Requirement: Check each line of the data for "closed", and copy the ones that have it.

Given entries:
⁂
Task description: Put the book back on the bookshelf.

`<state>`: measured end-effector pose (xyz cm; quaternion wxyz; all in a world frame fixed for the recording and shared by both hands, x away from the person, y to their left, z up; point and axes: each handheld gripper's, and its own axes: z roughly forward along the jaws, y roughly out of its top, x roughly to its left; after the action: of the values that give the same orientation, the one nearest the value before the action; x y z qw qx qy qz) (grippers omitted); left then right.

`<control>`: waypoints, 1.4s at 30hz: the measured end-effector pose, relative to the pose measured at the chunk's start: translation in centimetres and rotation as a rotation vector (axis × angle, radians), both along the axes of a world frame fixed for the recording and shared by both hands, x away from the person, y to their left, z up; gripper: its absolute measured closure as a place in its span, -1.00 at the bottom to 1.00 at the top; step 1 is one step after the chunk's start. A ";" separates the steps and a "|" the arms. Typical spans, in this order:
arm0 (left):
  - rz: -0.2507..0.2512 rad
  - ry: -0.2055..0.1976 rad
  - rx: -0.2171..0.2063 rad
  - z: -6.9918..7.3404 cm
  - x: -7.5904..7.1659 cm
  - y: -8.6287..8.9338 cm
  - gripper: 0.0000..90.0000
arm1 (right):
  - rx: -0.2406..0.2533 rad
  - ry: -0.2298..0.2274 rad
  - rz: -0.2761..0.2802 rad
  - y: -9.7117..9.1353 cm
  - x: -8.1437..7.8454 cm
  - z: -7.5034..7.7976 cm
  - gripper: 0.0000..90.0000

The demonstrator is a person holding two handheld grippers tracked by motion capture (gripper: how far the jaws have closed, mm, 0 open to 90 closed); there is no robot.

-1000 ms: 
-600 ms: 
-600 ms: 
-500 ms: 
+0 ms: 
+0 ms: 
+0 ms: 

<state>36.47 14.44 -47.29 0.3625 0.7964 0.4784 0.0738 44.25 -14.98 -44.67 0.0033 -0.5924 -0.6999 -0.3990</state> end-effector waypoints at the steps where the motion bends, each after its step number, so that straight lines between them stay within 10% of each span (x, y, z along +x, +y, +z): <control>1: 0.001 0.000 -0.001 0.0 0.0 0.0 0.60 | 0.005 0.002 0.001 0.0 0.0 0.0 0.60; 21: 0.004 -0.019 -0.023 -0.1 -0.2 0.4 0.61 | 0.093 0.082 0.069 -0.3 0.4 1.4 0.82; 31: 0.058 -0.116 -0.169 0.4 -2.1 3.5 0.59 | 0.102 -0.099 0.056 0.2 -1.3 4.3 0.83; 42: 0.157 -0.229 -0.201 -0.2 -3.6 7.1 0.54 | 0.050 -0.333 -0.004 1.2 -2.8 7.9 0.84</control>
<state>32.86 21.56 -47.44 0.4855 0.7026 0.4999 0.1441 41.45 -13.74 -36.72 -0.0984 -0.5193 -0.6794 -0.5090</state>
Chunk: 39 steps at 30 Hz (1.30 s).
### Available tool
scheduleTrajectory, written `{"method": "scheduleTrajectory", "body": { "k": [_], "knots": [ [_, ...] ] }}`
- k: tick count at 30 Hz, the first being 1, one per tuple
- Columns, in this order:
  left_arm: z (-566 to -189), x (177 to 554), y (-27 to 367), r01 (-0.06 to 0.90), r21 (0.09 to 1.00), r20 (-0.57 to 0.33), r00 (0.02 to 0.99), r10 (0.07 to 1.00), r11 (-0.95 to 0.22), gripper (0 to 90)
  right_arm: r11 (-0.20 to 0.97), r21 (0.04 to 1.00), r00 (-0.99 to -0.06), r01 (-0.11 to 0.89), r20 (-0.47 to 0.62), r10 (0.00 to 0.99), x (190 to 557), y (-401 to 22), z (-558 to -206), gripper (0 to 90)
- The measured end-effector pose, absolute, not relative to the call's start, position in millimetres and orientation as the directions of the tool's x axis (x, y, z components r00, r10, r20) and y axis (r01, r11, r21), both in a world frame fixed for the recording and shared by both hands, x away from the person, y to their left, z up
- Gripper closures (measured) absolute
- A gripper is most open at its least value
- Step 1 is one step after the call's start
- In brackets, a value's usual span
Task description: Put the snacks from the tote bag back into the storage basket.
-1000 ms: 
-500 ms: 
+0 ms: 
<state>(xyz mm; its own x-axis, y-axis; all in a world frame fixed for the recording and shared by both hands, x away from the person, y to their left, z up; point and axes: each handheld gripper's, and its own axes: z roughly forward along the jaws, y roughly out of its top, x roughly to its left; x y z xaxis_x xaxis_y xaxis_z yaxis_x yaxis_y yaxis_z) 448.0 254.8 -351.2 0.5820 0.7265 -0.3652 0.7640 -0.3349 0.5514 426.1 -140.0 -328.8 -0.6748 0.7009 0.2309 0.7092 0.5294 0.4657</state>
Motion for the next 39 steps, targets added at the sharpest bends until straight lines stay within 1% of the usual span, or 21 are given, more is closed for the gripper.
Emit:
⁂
Written answer:
The demonstrator is a person holding two handheld grippers tracked by motion capture (gripper: how far the jaws have closed, mm, 0 open to 90 closed); there is no robot.
Motion for the next 39 steps, targets added at the sharpest bends until straight lines stay within 1% of the usual span, or 21 are given, more is closed for the gripper.

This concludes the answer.